*** Records supplied ***

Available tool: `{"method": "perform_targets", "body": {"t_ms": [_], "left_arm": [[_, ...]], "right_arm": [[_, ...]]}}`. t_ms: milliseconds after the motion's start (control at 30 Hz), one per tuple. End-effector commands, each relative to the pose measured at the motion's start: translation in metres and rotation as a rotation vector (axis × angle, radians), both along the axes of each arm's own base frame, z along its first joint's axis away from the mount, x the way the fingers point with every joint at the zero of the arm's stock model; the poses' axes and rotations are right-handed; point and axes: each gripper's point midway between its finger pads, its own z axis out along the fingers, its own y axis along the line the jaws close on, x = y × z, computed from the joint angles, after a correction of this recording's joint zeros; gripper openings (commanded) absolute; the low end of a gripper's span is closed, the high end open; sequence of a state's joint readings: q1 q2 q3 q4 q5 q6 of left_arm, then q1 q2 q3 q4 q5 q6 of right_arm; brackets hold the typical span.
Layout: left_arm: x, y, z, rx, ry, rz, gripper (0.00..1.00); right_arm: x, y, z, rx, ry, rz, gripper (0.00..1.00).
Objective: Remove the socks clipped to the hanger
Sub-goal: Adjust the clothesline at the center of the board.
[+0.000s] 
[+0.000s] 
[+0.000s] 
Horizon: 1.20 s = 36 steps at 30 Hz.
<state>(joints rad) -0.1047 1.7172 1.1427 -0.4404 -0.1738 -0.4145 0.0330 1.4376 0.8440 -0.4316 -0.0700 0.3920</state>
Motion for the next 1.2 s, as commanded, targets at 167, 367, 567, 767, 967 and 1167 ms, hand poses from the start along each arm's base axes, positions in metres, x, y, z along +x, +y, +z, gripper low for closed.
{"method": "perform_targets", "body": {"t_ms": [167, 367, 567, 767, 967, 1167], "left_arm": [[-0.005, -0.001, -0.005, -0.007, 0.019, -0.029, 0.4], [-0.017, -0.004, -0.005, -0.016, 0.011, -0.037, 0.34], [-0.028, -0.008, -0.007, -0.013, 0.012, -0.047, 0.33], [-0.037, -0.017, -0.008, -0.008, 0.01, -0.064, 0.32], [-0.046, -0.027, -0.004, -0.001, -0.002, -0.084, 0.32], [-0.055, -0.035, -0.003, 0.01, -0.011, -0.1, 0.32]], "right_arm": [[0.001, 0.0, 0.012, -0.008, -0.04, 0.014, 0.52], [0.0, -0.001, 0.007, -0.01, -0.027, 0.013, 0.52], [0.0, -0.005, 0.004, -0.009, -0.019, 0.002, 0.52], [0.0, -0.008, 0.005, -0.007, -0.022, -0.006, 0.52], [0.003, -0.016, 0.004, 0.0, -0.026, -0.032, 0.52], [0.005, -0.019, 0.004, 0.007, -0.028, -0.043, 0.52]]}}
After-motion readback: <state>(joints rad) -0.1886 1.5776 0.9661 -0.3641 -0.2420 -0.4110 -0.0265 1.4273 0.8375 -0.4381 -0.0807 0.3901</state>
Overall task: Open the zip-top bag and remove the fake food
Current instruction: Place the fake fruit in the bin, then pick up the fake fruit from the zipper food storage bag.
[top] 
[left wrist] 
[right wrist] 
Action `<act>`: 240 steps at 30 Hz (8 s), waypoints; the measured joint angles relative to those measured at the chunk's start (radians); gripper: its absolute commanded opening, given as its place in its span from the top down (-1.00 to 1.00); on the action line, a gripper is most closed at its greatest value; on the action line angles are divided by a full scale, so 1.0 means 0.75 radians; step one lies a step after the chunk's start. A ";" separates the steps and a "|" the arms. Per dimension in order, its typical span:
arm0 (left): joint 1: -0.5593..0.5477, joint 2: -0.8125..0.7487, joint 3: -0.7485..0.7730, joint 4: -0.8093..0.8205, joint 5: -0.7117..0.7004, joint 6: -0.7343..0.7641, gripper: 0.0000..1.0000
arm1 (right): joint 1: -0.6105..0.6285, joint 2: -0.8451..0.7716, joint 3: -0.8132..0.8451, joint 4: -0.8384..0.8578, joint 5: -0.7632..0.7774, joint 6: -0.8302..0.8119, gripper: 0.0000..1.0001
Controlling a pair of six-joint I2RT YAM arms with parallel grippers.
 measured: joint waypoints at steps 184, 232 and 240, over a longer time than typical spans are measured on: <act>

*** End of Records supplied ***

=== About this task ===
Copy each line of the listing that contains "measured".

=== Expected answer ===
Available tool: `{"method": "perform_targets", "body": {"t_ms": [_], "left_arm": [[_, ...]], "right_arm": [[_, ...]]}}`. t_ms: milliseconds after the motion's start (control at 30 Hz), one per tuple. End-effector commands, each relative to the pose measured at the motion's start: translation in metres and rotation as a rotation vector (axis × angle, radians), both along the axes of each arm's own base frame, z along its first joint's axis away from the mount, x the way the fingers point with every joint at the zero of the arm's stock model; the poses' axes and rotations are right-handed; point and axes: each gripper's point midway between its finger pads, its own z axis out along the fingers, its own y axis along the line the jaws close on, x = y × z, computed from the joint angles, after a correction of this recording's joint zeros; gripper openings (commanded) absolute; the low end of a gripper's span is closed, the high end open; sequence of a state's joint readings: q1 q2 q3 q4 q5 q6 of left_arm, then q1 q2 q3 q4 q5 q6 of right_arm; brackets hold the typical span.
Action `<act>`: 240 steps at 30 Hz (8 s), waypoints; the measured joint angles relative to those measured at the chunk's start (radians); gripper: its absolute commanded opening, given as its place in its span from the top down (-1.00 to 1.00); on the action line, a gripper is most closed at its greatest value; on the action line angles are divided by a full scale, so 1.0 means 0.75 radians; step one lies a step after the chunk's start. A ";" separates the steps and a "|" the arms. Per dimension in order, its typical span:
 measured: joint waypoints at steps 184, 232 and 240, over a longer time than typical spans are measured on: <act>

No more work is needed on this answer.